§ **Brief**
Report every line in the listing below where the string "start" shows up.

▬▬▬

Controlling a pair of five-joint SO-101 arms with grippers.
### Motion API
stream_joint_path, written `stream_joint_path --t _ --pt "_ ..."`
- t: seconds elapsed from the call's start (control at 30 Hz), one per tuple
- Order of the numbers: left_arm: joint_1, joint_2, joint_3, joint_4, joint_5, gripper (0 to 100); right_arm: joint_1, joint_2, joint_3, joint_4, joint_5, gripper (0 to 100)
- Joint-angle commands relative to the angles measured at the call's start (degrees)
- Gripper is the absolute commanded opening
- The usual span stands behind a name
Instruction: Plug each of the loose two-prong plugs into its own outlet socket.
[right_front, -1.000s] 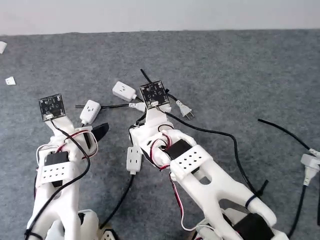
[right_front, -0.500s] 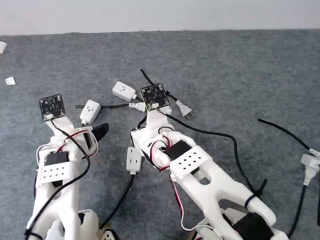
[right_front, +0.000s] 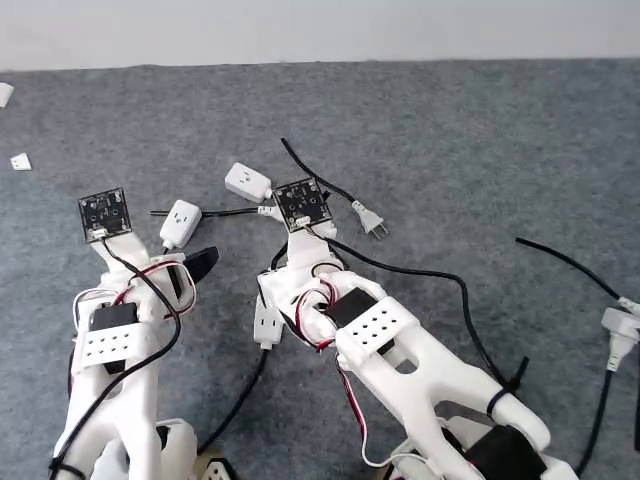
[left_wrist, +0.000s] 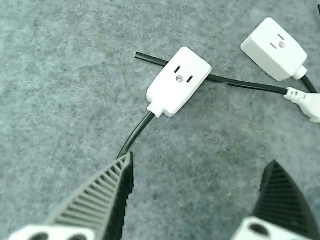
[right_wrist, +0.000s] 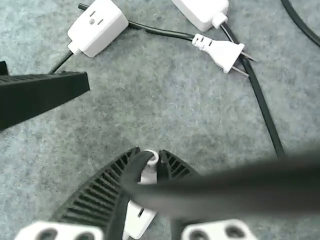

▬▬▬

§ **Output for this exercise**
- t: seconds elapsed from the call's start (control at 30 Hz), one per tuple
- Joint-angle commands relative to the angles measured at the call's start (degrees)

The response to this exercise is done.